■ To do:
Output a faithful copy of the entries, every picture removed.

▼

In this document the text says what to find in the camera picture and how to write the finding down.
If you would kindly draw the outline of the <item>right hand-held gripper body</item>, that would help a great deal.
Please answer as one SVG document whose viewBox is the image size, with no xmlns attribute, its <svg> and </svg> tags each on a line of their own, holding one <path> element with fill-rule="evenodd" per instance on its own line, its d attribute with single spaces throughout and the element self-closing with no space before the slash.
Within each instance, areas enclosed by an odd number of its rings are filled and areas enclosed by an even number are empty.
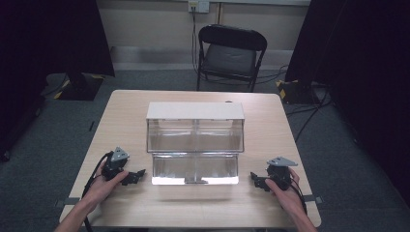
<svg viewBox="0 0 410 232">
<path fill-rule="evenodd" d="M 298 163 L 283 157 L 269 159 L 267 161 L 267 173 L 270 180 L 276 183 L 279 189 L 288 190 L 291 185 L 290 166 L 297 166 Z"/>
</svg>

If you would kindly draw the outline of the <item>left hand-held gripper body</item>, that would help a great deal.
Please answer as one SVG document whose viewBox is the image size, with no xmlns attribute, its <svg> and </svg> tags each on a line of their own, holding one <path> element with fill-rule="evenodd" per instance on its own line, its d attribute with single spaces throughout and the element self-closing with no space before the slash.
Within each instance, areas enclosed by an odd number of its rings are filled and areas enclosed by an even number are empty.
<svg viewBox="0 0 410 232">
<path fill-rule="evenodd" d="M 122 172 L 129 157 L 129 154 L 121 147 L 116 147 L 113 151 L 109 152 L 102 168 L 104 178 L 109 181 Z"/>
</svg>

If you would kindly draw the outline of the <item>white-topped clear drawer cabinet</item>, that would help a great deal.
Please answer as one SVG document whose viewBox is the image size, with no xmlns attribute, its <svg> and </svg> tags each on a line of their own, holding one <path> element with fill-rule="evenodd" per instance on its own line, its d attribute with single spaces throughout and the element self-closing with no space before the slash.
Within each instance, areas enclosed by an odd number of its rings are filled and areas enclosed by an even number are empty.
<svg viewBox="0 0 410 232">
<path fill-rule="evenodd" d="M 149 104 L 146 124 L 149 119 L 243 119 L 243 106 L 237 102 L 152 102 Z"/>
</svg>

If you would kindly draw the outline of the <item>person's left hand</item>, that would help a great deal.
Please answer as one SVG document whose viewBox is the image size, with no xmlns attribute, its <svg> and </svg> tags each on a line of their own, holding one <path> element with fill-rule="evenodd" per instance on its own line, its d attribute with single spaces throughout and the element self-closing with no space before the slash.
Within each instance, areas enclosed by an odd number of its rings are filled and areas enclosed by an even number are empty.
<svg viewBox="0 0 410 232">
<path fill-rule="evenodd" d="M 97 169 L 96 177 L 92 182 L 91 187 L 89 187 L 88 191 L 80 201 L 80 204 L 83 206 L 86 213 L 91 213 L 94 211 L 97 205 L 105 200 L 106 197 L 115 189 L 115 187 L 129 174 L 127 170 L 124 170 L 117 174 L 113 179 L 107 181 L 102 176 L 104 165 L 105 162 L 103 161 Z"/>
</svg>

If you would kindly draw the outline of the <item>clear plastic drawer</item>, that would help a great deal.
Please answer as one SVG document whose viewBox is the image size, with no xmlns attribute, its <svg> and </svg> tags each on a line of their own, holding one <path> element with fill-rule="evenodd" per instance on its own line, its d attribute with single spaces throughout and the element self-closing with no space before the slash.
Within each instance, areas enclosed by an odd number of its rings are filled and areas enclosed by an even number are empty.
<svg viewBox="0 0 410 232">
<path fill-rule="evenodd" d="M 149 119 L 148 153 L 242 153 L 243 119 Z"/>
<path fill-rule="evenodd" d="M 237 154 L 153 154 L 153 185 L 237 185 L 238 183 Z"/>
</svg>

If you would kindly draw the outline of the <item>black folding chair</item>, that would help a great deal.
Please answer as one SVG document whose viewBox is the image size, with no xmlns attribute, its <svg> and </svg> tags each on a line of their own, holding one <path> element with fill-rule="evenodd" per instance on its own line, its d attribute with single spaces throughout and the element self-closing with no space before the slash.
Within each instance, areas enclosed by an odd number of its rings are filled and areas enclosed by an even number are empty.
<svg viewBox="0 0 410 232">
<path fill-rule="evenodd" d="M 252 92 L 267 40 L 257 31 L 238 27 L 210 24 L 200 29 L 199 61 L 196 90 L 201 75 L 225 77 L 245 81 Z"/>
</svg>

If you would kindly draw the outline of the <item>person's right hand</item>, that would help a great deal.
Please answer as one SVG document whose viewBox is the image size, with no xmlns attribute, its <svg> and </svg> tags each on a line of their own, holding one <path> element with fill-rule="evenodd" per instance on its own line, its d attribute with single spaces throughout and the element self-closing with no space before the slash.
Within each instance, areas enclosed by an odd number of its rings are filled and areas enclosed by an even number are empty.
<svg viewBox="0 0 410 232">
<path fill-rule="evenodd" d="M 273 196 L 278 199 L 280 206 L 288 215 L 290 215 L 291 218 L 295 219 L 306 217 L 307 213 L 305 212 L 299 194 L 298 185 L 300 177 L 292 168 L 289 168 L 289 172 L 293 182 L 292 187 L 287 190 L 280 189 L 278 185 L 270 179 L 266 180 L 265 183 L 270 188 Z"/>
</svg>

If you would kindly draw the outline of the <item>black stand base striped tape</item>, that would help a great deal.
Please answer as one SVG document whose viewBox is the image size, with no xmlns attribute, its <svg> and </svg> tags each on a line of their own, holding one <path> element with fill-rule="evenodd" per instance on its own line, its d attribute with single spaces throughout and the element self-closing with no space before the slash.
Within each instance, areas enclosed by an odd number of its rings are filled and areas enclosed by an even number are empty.
<svg viewBox="0 0 410 232">
<path fill-rule="evenodd" d="M 320 100 L 314 93 L 311 85 L 306 85 L 299 80 L 276 82 L 278 94 L 287 104 L 319 104 Z"/>
<path fill-rule="evenodd" d="M 104 77 L 97 74 L 68 72 L 68 80 L 54 96 L 62 101 L 92 101 L 97 95 Z"/>
</svg>

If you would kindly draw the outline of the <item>white wall socket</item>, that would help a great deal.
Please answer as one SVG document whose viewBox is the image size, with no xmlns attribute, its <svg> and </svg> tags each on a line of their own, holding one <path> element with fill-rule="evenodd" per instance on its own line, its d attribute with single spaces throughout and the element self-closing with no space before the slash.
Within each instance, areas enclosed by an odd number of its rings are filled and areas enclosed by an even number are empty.
<svg viewBox="0 0 410 232">
<path fill-rule="evenodd" d="M 207 14 L 210 12 L 210 2 L 206 0 L 190 0 L 188 2 L 190 13 Z"/>
</svg>

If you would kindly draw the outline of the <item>dark curtain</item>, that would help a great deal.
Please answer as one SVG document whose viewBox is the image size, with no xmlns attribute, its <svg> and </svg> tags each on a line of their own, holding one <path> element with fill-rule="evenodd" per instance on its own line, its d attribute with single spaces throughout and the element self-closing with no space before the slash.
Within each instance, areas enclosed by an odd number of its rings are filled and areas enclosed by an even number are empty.
<svg viewBox="0 0 410 232">
<path fill-rule="evenodd" d="M 329 86 L 410 206 L 410 0 L 310 0 L 285 78 Z"/>
<path fill-rule="evenodd" d="M 0 0 L 0 161 L 52 73 L 114 75 L 97 0 Z"/>
</svg>

▲

■ Final answer:
In this document the text says what to find in the camera picture and how to write the finding down.
If you would kindly draw the outline of the <item>right hand-held gripper body</item>, that would help a great deal.
Please answer as one SVG document whose viewBox is the image size, with no xmlns attribute, its <svg> and </svg> tags each on a line of their own, holding one <path> element with fill-rule="evenodd" per instance on its own line, its d attribute with single spaces throughout and the element self-closing with no space before the slash.
Within each instance, areas enclosed by an odd number of its rings are filled and areas enclosed by an even number are empty.
<svg viewBox="0 0 410 232">
<path fill-rule="evenodd" d="M 298 163 L 283 157 L 269 159 L 267 161 L 267 173 L 270 180 L 276 183 L 279 189 L 288 190 L 291 185 L 290 166 L 297 166 Z"/>
</svg>

If you would kindly draw the outline of the <item>left hand-held gripper body</item>, that would help a great deal.
Please answer as one SVG document whose viewBox is the image size, with no xmlns attribute, its <svg> and </svg> tags each on a line of their own, holding one <path> element with fill-rule="evenodd" per instance on its own line, its d attribute with single spaces throughout and the element self-closing with no space before the slash.
Within each instance, areas enclosed by an odd number of its rings are filled and areas enclosed by an even number are empty.
<svg viewBox="0 0 410 232">
<path fill-rule="evenodd" d="M 122 172 L 129 157 L 129 154 L 121 147 L 116 147 L 113 151 L 109 152 L 102 168 L 104 178 L 109 181 Z"/>
</svg>

If you would kindly draw the outline of the <item>white-topped clear drawer cabinet</item>, that would help a great deal.
Please answer as one SVG document whose viewBox is the image size, with no xmlns attribute, its <svg> and </svg> tags each on a line of their own, holding one <path> element with fill-rule="evenodd" per instance on its own line, its d attribute with single spaces throughout and the element self-closing with no space before the slash.
Within each instance, areas enclosed by an odd number of its rings are filled and areas enclosed by an even number are empty.
<svg viewBox="0 0 410 232">
<path fill-rule="evenodd" d="M 149 104 L 146 124 L 149 119 L 243 119 L 243 106 L 237 102 L 152 102 Z"/>
</svg>

If you would kindly draw the outline of the <item>person's left hand</item>, that would help a great deal.
Please answer as one SVG document whose viewBox is the image size, with no xmlns attribute, its <svg> and </svg> tags each on a line of their own, holding one <path> element with fill-rule="evenodd" per instance on its own line, its d attribute with single spaces throughout and the element self-closing with no space before the slash.
Within each instance, areas enclosed by an odd number of its rings are filled and areas enclosed by an even number are empty.
<svg viewBox="0 0 410 232">
<path fill-rule="evenodd" d="M 97 169 L 96 177 L 92 182 L 91 187 L 89 187 L 88 191 L 80 201 L 80 204 L 83 206 L 86 213 L 91 213 L 94 211 L 97 205 L 105 200 L 106 197 L 115 189 L 115 187 L 129 174 L 127 170 L 124 170 L 117 174 L 113 179 L 107 181 L 102 176 L 104 165 L 105 162 L 103 161 Z"/>
</svg>

If you would kindly draw the outline of the <item>clear plastic drawer</item>, that would help a great deal.
Please answer as one SVG document whose viewBox is the image size, with no xmlns attribute, its <svg> and </svg> tags each on a line of their own, holding one <path> element with fill-rule="evenodd" per instance on its own line, its d attribute with single spaces throughout and the element self-closing with no space before the slash.
Within each instance, areas enclosed by an odd number of its rings are filled and areas enclosed by an even number are empty.
<svg viewBox="0 0 410 232">
<path fill-rule="evenodd" d="M 149 119 L 148 153 L 242 153 L 243 119 Z"/>
<path fill-rule="evenodd" d="M 237 154 L 153 154 L 153 185 L 237 185 L 238 183 Z"/>
</svg>

If you would kindly draw the outline of the <item>black folding chair</item>, that would help a great deal.
Please answer as one SVG document whose viewBox is the image size, with no xmlns attribute, its <svg> and </svg> tags each on a line of their own, holding one <path> element with fill-rule="evenodd" per instance on its own line, its d attribute with single spaces throughout and the element self-closing with no space before the slash.
Within each instance, areas enclosed by an odd number of its rings are filled and areas enclosed by an even number are empty.
<svg viewBox="0 0 410 232">
<path fill-rule="evenodd" d="M 252 92 L 267 40 L 257 31 L 238 27 L 210 24 L 200 29 L 199 61 L 196 90 L 201 75 L 225 77 L 245 81 Z"/>
</svg>

If you would kindly draw the outline of the <item>person's right hand</item>, that would help a great deal.
Please answer as one SVG document whose viewBox is the image size, with no xmlns attribute, its <svg> and </svg> tags each on a line of their own, holding one <path> element with fill-rule="evenodd" per instance on its own line, its d attribute with single spaces throughout and the element self-closing with no space before the slash.
Within each instance, areas enclosed by an odd number of its rings are filled and areas enclosed by an even number are empty.
<svg viewBox="0 0 410 232">
<path fill-rule="evenodd" d="M 273 196 L 278 199 L 280 206 L 288 215 L 290 215 L 291 218 L 295 219 L 306 217 L 307 213 L 305 212 L 299 194 L 298 185 L 300 177 L 292 168 L 289 168 L 289 172 L 293 182 L 292 187 L 287 190 L 280 189 L 278 185 L 270 179 L 266 180 L 265 183 L 270 188 Z"/>
</svg>

If you would kindly draw the outline of the <item>black stand base striped tape</item>, that would help a great deal.
Please answer as one SVG document whose viewBox is the image size, with no xmlns attribute, its <svg> and </svg> tags each on a line of their own, holding one <path> element with fill-rule="evenodd" per instance on its own line, its d attribute with single spaces throughout and the element self-closing with no space before the slash.
Within each instance, areas enclosed by an odd number of its rings are filled and areas enclosed by an even number are empty.
<svg viewBox="0 0 410 232">
<path fill-rule="evenodd" d="M 320 100 L 314 93 L 311 85 L 306 85 L 299 80 L 276 82 L 278 94 L 287 104 L 319 104 Z"/>
<path fill-rule="evenodd" d="M 104 77 L 97 74 L 68 72 L 68 80 L 54 96 L 62 101 L 92 101 L 97 95 Z"/>
</svg>

If you would kindly draw the outline of the <item>white wall socket</item>, that would help a great deal.
Please answer as one SVG document whose viewBox is the image size, with no xmlns attribute, its <svg> and </svg> tags each on a line of their own, holding one <path> element with fill-rule="evenodd" per instance on its own line, its d attribute with single spaces throughout and the element self-closing with no space before the slash.
Within each instance, areas enclosed by an odd number of its rings are filled and areas enclosed by an even number are empty.
<svg viewBox="0 0 410 232">
<path fill-rule="evenodd" d="M 207 14 L 210 12 L 210 2 L 206 0 L 190 0 L 188 2 L 190 13 Z"/>
</svg>

If you would kindly draw the outline of the <item>dark curtain</item>, that would help a great deal.
Please answer as one SVG document whose viewBox is the image size, with no xmlns attribute, its <svg> and </svg> tags each on a line of their own, holding one <path> element with fill-rule="evenodd" per instance on its own line, its d attribute with single spaces throughout and the element self-closing with no space before the slash.
Within each instance, areas enclosed by an odd number of its rings are filled and areas enclosed by an even number are empty.
<svg viewBox="0 0 410 232">
<path fill-rule="evenodd" d="M 329 86 L 410 206 L 410 0 L 310 0 L 285 78 Z"/>
<path fill-rule="evenodd" d="M 0 0 L 0 161 L 52 73 L 114 75 L 97 0 Z"/>
</svg>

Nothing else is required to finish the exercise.